Note: File three copies of this Form, one of which must be manually signed. If space is insufficient, see Instruction 6 for procedure.
Persons who respond to the collection of information contained in this form are not required to respond unless the form displays a currently valid OMB Number.
* Form 4: SEC 1474 (03-26)

FAQ

What insider transaction did Pharmacy Investors, LLC report for GRDN?

Pharmacy Investors, LLC reported exercising a derivative tied to 1,413,939 shares of Class B common stock, converting them into 1,413,939 shares of Class A common stock at a stated price of $0.00 per share, as part of Guardian Pharmacy Services’ chartered conversion terms.

How many Guardian Pharmacy (GRDN) shares does Pharmacy Investors, LLC hold after this filing?

After the reported conversion, Pharmacy Investors, LLC directly holds 2,449,867 shares of Guardian Pharmacy Services’ Class A common stock.
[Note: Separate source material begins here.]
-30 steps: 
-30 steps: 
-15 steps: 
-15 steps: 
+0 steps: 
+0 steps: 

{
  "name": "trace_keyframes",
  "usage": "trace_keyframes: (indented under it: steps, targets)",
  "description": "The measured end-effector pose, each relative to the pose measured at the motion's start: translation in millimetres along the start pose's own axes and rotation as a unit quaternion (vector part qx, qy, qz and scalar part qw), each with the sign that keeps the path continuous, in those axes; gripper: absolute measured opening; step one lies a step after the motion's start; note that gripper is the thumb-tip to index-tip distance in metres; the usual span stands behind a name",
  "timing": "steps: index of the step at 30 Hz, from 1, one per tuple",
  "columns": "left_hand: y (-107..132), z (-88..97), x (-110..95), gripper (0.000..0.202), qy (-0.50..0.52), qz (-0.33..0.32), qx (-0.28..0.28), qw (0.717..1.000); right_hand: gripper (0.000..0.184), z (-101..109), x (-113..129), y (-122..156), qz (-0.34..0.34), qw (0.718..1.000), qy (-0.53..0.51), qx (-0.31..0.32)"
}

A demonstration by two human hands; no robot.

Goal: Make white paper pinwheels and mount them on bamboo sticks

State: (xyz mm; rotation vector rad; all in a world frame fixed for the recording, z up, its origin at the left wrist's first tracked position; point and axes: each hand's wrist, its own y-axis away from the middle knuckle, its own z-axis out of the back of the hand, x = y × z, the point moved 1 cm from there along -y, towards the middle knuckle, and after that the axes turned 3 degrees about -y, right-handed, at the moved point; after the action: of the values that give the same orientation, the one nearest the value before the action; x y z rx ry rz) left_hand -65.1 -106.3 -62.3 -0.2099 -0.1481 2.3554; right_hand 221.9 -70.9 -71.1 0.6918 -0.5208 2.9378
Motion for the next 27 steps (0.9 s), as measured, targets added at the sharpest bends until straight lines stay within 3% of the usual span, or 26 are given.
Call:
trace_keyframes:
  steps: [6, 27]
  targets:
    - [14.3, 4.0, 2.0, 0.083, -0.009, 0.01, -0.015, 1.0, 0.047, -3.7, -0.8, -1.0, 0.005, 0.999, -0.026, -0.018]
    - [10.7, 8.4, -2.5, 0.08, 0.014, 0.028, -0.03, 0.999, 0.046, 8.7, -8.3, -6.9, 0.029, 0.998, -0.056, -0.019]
This reflects the addition of 1,413,939 Class A shares received upon automatic one-for-one conversion of its Class B common stock on March 28, 2026.

What triggered the Class B to Class A share conversion at Guardian Pharmacy (GRDN)?

The conversion was triggered automatically under Guardian Pharmacy Services’ Amended and Restated Certificate of Incorporation. It provides that the reporting person’s Class B common stock converts into Class A common stock on a one-for-one basis in substantially equal tranches on March 28, 2026 and September 27, 2026.

Was the GRDN insider transaction a market buy or sell of shares?

The transaction was not an open-market buy or sell. It was classified as an exercise or conversion of a derivative security (code M), where 1,413,939 Class B common shares automatically converted into the same number of Class A shares under the company’s charter, at a stated price of $0.00 per share.

How many shares were involved in Guardian Pharmacy’s (GRDN) derivative exercise?

The derivative exercise involved 1,413,939 shares of Class B common stock, which converted into 1,413,939 shares of Class A common stock. Transaction data and the summary both label this as an exercise or conversion of a derivative security rather than a traditional stock market trade.